Fifty-one groups of artefacts were excavated from the underground palace in the pagoda. These include one iron relic letter, one gilt sterling silver ayurveda, one gilt silver box, one pair of mandarin duck and lotus leaf motif openwork silver ornaments, one round openwork silver ornament, three silver armlets, one silver flower hairpin, one pair of small silver ornaments, five gilt bronze Buddha statues, one jade boy, one jade guanyin, one jade coin, one jade tortoise, one onyx pendant, one onyx round bead, one gilt wood stand, one lacquer bracelet, ten bronze mirror, 1 glass vase, 1 beaded necklace and 3 sutra scrolls (mutilated). In addition to these, 3428 coins were found in the palace, dating from the fifth year of Emperor Wen of the Western Han Dynasty (175 BC) to the first year of the Song Emperor Jianlong (960).

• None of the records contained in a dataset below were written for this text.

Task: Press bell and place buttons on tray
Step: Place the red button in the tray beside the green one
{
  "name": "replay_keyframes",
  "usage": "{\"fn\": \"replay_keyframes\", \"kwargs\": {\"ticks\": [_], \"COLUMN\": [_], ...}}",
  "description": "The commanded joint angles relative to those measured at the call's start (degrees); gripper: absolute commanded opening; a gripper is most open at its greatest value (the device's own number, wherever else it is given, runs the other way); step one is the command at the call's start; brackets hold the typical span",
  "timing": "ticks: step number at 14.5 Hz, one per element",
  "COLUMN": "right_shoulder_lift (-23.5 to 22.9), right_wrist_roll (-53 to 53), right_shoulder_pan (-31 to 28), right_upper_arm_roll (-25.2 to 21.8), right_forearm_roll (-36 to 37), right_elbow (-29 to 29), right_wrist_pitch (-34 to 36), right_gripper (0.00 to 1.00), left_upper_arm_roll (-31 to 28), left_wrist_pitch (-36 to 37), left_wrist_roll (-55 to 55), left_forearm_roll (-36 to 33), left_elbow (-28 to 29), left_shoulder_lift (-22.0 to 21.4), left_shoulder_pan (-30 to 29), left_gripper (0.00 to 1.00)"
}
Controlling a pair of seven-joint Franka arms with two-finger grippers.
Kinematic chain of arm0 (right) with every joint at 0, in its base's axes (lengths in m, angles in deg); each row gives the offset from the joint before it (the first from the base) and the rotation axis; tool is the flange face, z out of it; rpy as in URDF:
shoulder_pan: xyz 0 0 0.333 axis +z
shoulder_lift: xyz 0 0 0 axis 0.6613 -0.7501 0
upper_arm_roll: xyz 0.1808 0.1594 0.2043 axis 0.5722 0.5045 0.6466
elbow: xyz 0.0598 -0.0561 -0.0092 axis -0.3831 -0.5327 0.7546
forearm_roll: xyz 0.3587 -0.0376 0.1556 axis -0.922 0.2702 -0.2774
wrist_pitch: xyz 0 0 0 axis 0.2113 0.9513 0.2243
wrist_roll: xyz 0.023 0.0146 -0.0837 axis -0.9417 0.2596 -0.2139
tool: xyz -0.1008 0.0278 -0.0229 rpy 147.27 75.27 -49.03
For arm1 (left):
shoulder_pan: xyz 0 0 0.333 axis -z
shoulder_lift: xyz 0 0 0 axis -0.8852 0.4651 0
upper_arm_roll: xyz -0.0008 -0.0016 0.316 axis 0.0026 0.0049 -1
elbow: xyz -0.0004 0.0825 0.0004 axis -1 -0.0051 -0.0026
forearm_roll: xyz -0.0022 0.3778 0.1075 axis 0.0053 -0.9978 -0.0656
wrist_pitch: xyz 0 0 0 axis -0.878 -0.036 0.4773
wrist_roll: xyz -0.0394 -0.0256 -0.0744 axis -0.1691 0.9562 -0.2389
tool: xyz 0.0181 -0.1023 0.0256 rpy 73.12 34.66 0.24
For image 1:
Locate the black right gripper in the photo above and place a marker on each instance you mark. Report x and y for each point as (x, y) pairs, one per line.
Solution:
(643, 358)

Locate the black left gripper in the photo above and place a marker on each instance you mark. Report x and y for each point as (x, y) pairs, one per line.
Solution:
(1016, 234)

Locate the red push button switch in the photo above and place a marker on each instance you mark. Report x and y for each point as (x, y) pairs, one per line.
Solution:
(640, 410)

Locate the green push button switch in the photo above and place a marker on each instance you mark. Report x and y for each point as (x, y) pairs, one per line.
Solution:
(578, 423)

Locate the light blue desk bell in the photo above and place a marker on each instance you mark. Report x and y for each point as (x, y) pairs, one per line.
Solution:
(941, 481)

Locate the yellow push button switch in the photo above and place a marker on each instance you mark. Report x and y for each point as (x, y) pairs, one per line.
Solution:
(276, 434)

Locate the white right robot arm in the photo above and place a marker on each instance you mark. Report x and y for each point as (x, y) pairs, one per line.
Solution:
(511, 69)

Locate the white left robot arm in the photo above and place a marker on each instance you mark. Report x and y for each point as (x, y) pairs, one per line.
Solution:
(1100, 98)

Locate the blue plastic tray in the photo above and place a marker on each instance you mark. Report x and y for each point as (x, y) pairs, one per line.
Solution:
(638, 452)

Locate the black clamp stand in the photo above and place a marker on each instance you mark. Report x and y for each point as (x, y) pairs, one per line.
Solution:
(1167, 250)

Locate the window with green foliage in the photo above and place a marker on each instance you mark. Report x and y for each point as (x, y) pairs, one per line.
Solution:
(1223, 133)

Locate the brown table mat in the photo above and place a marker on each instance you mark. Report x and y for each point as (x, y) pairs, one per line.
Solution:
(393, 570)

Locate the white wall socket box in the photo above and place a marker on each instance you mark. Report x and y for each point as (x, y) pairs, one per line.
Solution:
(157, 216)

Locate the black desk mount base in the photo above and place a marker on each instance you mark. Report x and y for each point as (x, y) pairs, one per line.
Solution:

The former was placed in the earthly palace and contained a gold vessel wrapped in a thin gold sheet in the form of a coffin, the details of which are unknown as it was not opened, and was believed to contain the relics of the Buddha's bun hair; the latter is thought to have been placed in the heavenly palace and a gourd-shaped gold vase, which also contained the relics, was suspended inside the tower.

== Visit information ==

leifeng pagoda Picture
leifeng pagoda
leifeng pagoda Picture
leifeng pagoda Picture
leifeng pagoda Picture

Location

Leifeng Pagoda is located at No. 15 Nanshan Road, Xihu District, Hangzhou City, Zhejiang Province, China

Ticket price

40 yuan/person

Transportation

Subway

Take the Hangzhou subway line 7 to Wushan Square Station, and then walk to the destination.